What Stefanik seems to miss is how did these institutions get this way. She is just seeing the current issues. Harvard has always been a bit antisemitic, think Lowell. Columbia has always be extreme left wing, so no surprise there. But MIT? An institution which was critical in WW II, which just got a $12 B 5 year contract from the Air Force at Lincoln Lab. Yet, as I noted, when you examine the CVs of the Lincoln Management one see massive DEI efforts! If I am spending $12 billion perhaps I want the best workers not those filtered by DEI!

Finally, and most importantly, there is the issue of the institutions Governing Boards, such as the MIT Corporation[2]. It is these shadow players, often self-selected based on donations and commonality of political views that are often the buffers in retaining the new world views and degradation of the institutions. It was this Board that rid Harvard of its President but on the other side supported MIT’s President for comparable behavior.
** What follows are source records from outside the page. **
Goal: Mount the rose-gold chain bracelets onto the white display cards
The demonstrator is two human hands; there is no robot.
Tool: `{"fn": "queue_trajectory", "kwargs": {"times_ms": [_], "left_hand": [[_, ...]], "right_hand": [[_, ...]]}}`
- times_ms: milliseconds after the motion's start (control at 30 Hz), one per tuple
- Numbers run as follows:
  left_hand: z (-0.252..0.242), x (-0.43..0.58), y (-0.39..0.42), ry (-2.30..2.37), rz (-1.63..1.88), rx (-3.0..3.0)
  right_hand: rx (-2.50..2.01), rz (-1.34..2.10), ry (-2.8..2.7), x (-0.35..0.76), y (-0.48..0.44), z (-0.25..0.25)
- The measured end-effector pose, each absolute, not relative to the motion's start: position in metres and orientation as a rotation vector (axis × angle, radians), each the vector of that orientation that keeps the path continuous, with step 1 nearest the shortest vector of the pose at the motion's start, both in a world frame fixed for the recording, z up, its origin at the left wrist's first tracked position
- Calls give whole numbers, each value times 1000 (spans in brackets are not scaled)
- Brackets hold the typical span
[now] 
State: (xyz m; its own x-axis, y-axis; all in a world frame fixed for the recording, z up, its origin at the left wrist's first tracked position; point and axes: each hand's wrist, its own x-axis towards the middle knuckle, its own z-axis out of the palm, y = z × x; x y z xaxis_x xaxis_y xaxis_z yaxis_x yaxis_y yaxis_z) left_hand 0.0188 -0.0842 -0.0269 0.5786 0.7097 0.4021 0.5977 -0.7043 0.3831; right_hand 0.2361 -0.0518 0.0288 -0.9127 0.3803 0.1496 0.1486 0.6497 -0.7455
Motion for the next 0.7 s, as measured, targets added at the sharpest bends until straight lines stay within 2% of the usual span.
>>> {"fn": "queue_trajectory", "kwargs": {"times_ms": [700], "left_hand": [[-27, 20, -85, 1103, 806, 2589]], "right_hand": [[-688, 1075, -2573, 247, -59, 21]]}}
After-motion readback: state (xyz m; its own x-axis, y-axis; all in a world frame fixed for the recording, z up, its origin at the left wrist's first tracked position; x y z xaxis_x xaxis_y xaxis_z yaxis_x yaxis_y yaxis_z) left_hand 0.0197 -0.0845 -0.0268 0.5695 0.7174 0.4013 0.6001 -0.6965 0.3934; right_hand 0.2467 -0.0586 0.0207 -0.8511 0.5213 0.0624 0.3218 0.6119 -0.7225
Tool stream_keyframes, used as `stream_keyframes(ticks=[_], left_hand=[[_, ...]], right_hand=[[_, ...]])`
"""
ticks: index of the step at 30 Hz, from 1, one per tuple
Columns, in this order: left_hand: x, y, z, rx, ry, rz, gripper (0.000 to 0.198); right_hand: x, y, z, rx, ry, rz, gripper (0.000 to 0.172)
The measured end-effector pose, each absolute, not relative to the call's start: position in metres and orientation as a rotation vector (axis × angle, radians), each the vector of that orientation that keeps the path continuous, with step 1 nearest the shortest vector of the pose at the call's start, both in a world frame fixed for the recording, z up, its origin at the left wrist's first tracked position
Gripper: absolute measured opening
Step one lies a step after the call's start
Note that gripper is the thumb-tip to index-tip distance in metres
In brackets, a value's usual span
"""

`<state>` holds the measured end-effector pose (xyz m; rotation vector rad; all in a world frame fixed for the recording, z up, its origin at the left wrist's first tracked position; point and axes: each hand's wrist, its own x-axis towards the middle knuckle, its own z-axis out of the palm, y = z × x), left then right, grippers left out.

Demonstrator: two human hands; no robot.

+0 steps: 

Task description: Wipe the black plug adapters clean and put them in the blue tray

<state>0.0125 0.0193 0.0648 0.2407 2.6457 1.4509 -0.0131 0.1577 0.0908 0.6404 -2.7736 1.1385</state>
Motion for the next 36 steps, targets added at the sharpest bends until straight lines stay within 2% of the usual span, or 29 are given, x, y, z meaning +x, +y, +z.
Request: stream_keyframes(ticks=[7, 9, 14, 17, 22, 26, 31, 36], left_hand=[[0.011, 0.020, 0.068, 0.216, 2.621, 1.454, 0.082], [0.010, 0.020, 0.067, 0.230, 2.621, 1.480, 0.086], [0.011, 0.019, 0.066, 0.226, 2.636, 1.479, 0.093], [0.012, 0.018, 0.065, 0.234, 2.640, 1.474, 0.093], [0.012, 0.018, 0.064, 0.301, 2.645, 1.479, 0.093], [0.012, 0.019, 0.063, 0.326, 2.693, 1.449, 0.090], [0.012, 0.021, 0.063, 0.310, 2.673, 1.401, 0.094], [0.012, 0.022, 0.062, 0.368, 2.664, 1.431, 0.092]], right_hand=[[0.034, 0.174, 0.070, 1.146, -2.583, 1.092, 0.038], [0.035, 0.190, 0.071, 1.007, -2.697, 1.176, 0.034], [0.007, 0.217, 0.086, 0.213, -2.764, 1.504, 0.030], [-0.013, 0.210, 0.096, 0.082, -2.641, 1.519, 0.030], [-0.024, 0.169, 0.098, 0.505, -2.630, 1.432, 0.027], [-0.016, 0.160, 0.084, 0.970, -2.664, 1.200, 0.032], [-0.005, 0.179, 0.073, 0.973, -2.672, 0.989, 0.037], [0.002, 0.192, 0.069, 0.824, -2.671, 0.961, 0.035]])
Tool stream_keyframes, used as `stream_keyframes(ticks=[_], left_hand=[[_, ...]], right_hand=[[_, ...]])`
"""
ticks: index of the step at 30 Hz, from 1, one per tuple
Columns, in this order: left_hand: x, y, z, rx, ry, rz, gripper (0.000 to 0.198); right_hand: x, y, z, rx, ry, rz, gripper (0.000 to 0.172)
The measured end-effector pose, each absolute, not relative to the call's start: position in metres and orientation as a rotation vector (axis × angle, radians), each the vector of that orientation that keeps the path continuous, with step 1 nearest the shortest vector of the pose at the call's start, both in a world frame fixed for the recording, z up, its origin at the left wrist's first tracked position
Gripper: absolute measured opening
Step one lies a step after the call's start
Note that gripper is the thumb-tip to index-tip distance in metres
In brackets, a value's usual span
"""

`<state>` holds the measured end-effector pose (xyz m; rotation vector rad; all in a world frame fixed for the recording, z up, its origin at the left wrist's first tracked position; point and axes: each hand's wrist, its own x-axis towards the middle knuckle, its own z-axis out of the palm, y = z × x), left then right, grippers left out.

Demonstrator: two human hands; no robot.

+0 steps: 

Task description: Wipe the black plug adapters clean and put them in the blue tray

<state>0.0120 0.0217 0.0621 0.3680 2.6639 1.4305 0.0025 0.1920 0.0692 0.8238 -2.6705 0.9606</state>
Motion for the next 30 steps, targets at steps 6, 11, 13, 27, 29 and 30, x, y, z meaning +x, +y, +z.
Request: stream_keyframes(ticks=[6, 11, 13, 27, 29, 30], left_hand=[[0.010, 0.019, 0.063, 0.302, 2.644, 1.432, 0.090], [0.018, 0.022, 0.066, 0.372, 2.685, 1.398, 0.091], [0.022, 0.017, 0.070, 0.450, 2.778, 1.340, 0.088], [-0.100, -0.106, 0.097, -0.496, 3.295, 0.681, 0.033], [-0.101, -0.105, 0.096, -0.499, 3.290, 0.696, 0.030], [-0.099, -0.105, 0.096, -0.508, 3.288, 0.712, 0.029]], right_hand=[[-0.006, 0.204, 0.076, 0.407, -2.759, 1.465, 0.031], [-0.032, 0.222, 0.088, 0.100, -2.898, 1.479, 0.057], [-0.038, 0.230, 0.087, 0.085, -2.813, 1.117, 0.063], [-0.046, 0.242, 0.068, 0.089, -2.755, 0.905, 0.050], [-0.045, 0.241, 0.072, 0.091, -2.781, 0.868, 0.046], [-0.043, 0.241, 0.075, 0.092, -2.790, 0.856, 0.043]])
Stefanik should be examining them and not just Presidents.

Thus, Stefanik seems to miss the steps in evolution. Some steps were there before but others, such as MIT, have ruptured forth in just the past two or three decades. How did this happen? That is more important than just what is happening now.

As to what is to be done; simple, provide opportunities for American students. Feynman types should be admitted and supported. Essays and interns are useless. One never knows who writes and who reads essays. Also interning is a façade of the wealth and well connected. The Government can provide scholarships and fellowships only to American students. What counts is prior performance, not gilded credentials of no true merit. But Stefanik proposes a massive list of Government controls. The worst problem is that these institutions are not creating American students of excellence. Preference for admission should be given to American students. Perhaps the problem is mostly in American secondary education, and its failures to teach adequately which place American students at a disadvantage.

I would like to have seen Stefanik address these issues but she lightly covered them; what caused this and what can be done. The answer is not Government controls, God knows what that would lead to, the US Postal Service. The answer is university administrations and presidents who are leaders of excellence not administrators of social policy.